Publio le escuchó con interés. Desde luego, se confirmaba que no era Icetas un hombre apocado ni servil, y eso le gustaba. Un pedagogo con espíritu de siervo transmitiría servilismo a su hijo; un sabio con sentido de su propia dignidad enseñaría autoestima. El cónsul sonrió abiertamente.
—Una respuesta sincera y cargada de significados. Meditaré sobre cada palabra que has dicho, aunque la política me ha mantenido alejado de las graderías y tengo pocos elementos para juzgar sobre la obra.
Icetas asintió e hizo una leve reverencia. Publio dirigió de nuevo sus pasos hacia el exterior. La luz del sol de la tarde era aún intensa y lo inundaba todo. Publio volvió a tomar asiento junto a Marcio, Lelio y el resto de los oficiales. Los legionarios aplaudían y reían. El cónsul miró hacia el escenario: Plauto, en el papel del miles gloriosus, estaba siendo azotado por otros actores, y no sólo eso, sino que uno de los actores que vestía como un cocinero exhibía un largo y afilado cuchillo con el que amenazaba a Plauto.

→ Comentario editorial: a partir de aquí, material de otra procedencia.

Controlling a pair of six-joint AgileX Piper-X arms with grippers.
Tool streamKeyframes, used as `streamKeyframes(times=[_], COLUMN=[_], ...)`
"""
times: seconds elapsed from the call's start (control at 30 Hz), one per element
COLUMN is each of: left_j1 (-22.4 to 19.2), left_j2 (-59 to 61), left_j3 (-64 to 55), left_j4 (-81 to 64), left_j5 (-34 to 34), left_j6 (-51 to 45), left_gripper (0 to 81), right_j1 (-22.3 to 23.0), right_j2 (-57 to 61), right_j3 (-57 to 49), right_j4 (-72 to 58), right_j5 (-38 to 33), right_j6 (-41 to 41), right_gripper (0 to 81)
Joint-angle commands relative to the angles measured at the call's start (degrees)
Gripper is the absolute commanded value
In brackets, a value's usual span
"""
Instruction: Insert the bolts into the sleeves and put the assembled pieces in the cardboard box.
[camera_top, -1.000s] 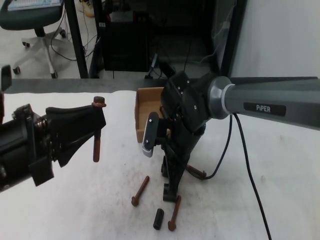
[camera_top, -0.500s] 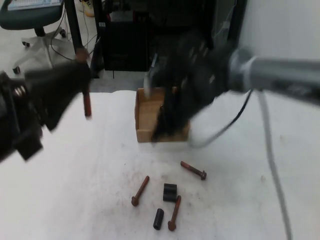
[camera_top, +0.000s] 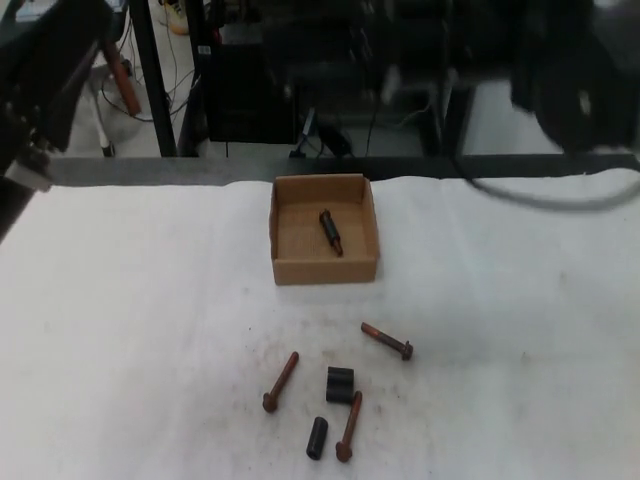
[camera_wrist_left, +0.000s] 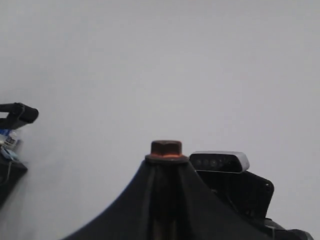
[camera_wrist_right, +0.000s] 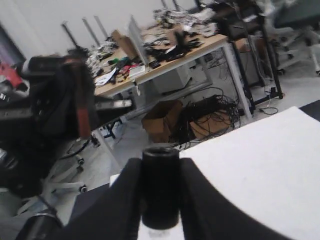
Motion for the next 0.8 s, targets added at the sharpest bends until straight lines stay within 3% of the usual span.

—¿Cuándo empiezo a cortar? —decía el actor con el cuchillo en la mano mirando al actor que hacía de su señor mientras con la mano libre buscaba bajo la túnica de Plauto.
—Creo que me he debido de perder muchas cosas —dijo Publio a Marcio, que le escuchó sin dejar de mirar la escena, pero comprendió que el cónsul buscaba una explicación rápida a lo que acontecía en la representación.

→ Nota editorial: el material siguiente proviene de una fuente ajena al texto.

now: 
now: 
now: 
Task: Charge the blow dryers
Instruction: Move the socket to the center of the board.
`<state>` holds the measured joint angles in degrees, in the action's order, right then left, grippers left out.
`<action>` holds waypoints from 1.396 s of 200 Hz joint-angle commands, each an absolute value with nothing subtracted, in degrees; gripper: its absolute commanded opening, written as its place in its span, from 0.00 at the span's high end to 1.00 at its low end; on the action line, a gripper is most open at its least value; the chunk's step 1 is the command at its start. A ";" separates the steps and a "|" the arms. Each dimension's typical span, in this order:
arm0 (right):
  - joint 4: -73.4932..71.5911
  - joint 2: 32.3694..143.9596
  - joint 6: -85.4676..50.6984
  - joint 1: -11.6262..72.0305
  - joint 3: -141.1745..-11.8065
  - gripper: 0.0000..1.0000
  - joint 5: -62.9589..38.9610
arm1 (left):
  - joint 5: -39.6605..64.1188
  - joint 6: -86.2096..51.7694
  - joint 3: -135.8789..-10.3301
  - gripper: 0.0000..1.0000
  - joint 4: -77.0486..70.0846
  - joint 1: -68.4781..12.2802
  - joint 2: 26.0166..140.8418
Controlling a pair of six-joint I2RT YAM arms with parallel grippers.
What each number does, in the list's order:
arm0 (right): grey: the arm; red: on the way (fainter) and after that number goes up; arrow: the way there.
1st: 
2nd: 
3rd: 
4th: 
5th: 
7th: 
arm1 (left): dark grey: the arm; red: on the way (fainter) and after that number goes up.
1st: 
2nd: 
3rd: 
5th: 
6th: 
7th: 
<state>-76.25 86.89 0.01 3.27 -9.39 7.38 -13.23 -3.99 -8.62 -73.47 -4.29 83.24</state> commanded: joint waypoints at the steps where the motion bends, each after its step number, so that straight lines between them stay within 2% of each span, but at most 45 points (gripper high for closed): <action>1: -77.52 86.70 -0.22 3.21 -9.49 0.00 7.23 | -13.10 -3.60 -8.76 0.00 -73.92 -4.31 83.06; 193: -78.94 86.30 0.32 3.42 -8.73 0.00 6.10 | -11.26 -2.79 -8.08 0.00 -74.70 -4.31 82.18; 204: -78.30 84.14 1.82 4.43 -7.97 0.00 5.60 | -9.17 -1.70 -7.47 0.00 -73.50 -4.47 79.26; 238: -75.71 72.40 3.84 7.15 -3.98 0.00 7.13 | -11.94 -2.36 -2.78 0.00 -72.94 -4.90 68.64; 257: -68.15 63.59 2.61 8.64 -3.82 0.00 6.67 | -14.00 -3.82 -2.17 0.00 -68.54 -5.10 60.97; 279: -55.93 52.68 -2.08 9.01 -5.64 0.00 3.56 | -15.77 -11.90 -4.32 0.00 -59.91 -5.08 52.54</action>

—El miles gloriosus, el soldado fanfarrón —empezó Marcio—, ha sido apresado mientras intentaba cometer adulterio con la mujer de ese hombre cuyo cocinero amenaza con castrar al soldado por pretender a la mujer de su señor.
—Entiendo —respondió Publio asintiendo; sí que parecía ser algo brutal la obra; el comentario de Icetas no parecía tan exagerado viendo la representación en directo... pero la mente de Publio retornó a los problemas de la guerra y, mientras Plauto suplicaba en medio del escenario para salvar los órganos de su virilidad ante un enfervorecido público, se volvió hacia el otro lado y habló en voz baja a Lelio—. Debes marchar a África, Lelio. Tenemos que acelerar el desembarco y necesito que explores la costa en busca del lugar adecuado para desembarcar con una flota de casi quinientos barcos. Llévate legionarios de la V. Yo marcharé a Locri con la VI.

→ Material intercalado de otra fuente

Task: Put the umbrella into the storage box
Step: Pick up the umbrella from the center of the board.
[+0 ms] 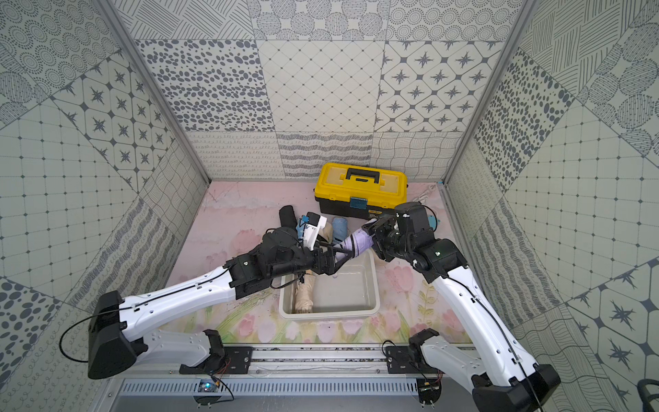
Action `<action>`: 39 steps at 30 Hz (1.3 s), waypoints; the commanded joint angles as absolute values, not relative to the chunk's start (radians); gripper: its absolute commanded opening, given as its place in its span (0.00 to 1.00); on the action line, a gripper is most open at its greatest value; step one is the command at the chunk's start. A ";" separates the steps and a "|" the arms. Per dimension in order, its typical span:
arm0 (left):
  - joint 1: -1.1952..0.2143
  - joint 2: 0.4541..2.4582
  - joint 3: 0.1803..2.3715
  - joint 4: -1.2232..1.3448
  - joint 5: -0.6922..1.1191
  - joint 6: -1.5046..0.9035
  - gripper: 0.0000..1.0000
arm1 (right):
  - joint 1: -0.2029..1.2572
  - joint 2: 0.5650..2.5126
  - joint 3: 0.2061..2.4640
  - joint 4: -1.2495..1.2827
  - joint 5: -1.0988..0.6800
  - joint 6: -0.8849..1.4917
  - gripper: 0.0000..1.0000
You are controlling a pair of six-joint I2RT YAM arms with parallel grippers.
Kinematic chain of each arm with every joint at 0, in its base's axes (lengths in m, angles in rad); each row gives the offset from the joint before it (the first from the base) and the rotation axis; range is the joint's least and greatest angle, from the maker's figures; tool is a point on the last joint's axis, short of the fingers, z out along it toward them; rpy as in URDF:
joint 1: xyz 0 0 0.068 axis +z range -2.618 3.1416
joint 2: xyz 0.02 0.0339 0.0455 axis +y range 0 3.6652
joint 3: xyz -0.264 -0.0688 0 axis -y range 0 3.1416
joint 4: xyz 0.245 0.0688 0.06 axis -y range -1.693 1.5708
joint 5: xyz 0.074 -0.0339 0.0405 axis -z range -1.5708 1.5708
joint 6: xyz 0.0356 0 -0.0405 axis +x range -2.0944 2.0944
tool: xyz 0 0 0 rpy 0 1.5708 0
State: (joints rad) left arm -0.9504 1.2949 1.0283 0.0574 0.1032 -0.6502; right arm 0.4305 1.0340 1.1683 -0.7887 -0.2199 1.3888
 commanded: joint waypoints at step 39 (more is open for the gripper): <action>-0.833 1.265 1.116 -0.149 0.164 -0.874 0.00 | 0.468 0.952 1.167 -0.737 -0.028 0.471 0.94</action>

Lelio dejó de mirar al escenario, meditó y, con el ceño cubierto de arrugas, planteó una alternativa.
—¿No sería mejor que fueses a Locri con la V? Son más leales.
—No. Es la VI la que debo llevarme a Locri, con Macieno y Sergio Marco incluidos. Tú búscame una bahía en África y, si es posible, haz alguna incursión para atemorizar la región. Debemos alimentar el miedo de Cartago a nuestra llegada.
—Pero juntar a Macieno y Marco con Pleminio puede ser peligroso —insistió aún Lelio.
—Seguramente, seguramente —concedió Publio de modo misterioso, pero con una firmeza que no dejaba lugar a más debate.
Lelio calló y asintió. Los dos volvieron a concentrar su atención por un momento en el escenario. Plauto, en su papel de miles gloriosus, se había librado de ser castrado en público humillándose ante sus enemigos, que no dejaban de reírse de él y, junto con ellos, todo el público. Plauto está tumbado en la escena, de lado, hecho un ovillo, casi llorando. Los legionarios de la V y la VI, al fin, ceden en sus carcajadas y callan. Parece que, por un instante, sienten hasta pena del pobre fanfarrón del que todos han hecho mofa durante toda la representación. Plauto se levanta despacio y mira a un lado y otro del escenario con los ojos nerviosos mientras extiende sus lamentos por todos los rincones de la escena.
—Vae misero mihil Verba mihi data esse uideo... [¡ Ay, mísero de mí! Ya veo que me han engañado. Maldito Palestrión. Él me metió en este engaño. Creo que me lo merezco. Si se hiciese igual con todos los adúlteros habría menos adúlteros; pues tendrían más miedo y menos ganas de meterse en estos lances. Vayamos a casa.] —Y se calla y mira hacia el público y se agudiza el silencio en todo el gran teatro de Siracusa, se queda inmóvil e inspira fuerte y grita con toda la potencia de su voz—. ¡Plaudite, plaudite, plaudite...! [¡Aplaudid, aplaudid, aplaudid...!]
Y como un resorte, todos los legionarios de las legiones V y VI de Roma juntan sus manos y aplauden atronadoramente haciendo que las cavea del teatro de Siracusa tiemblen con el estruendo de sus palmadas.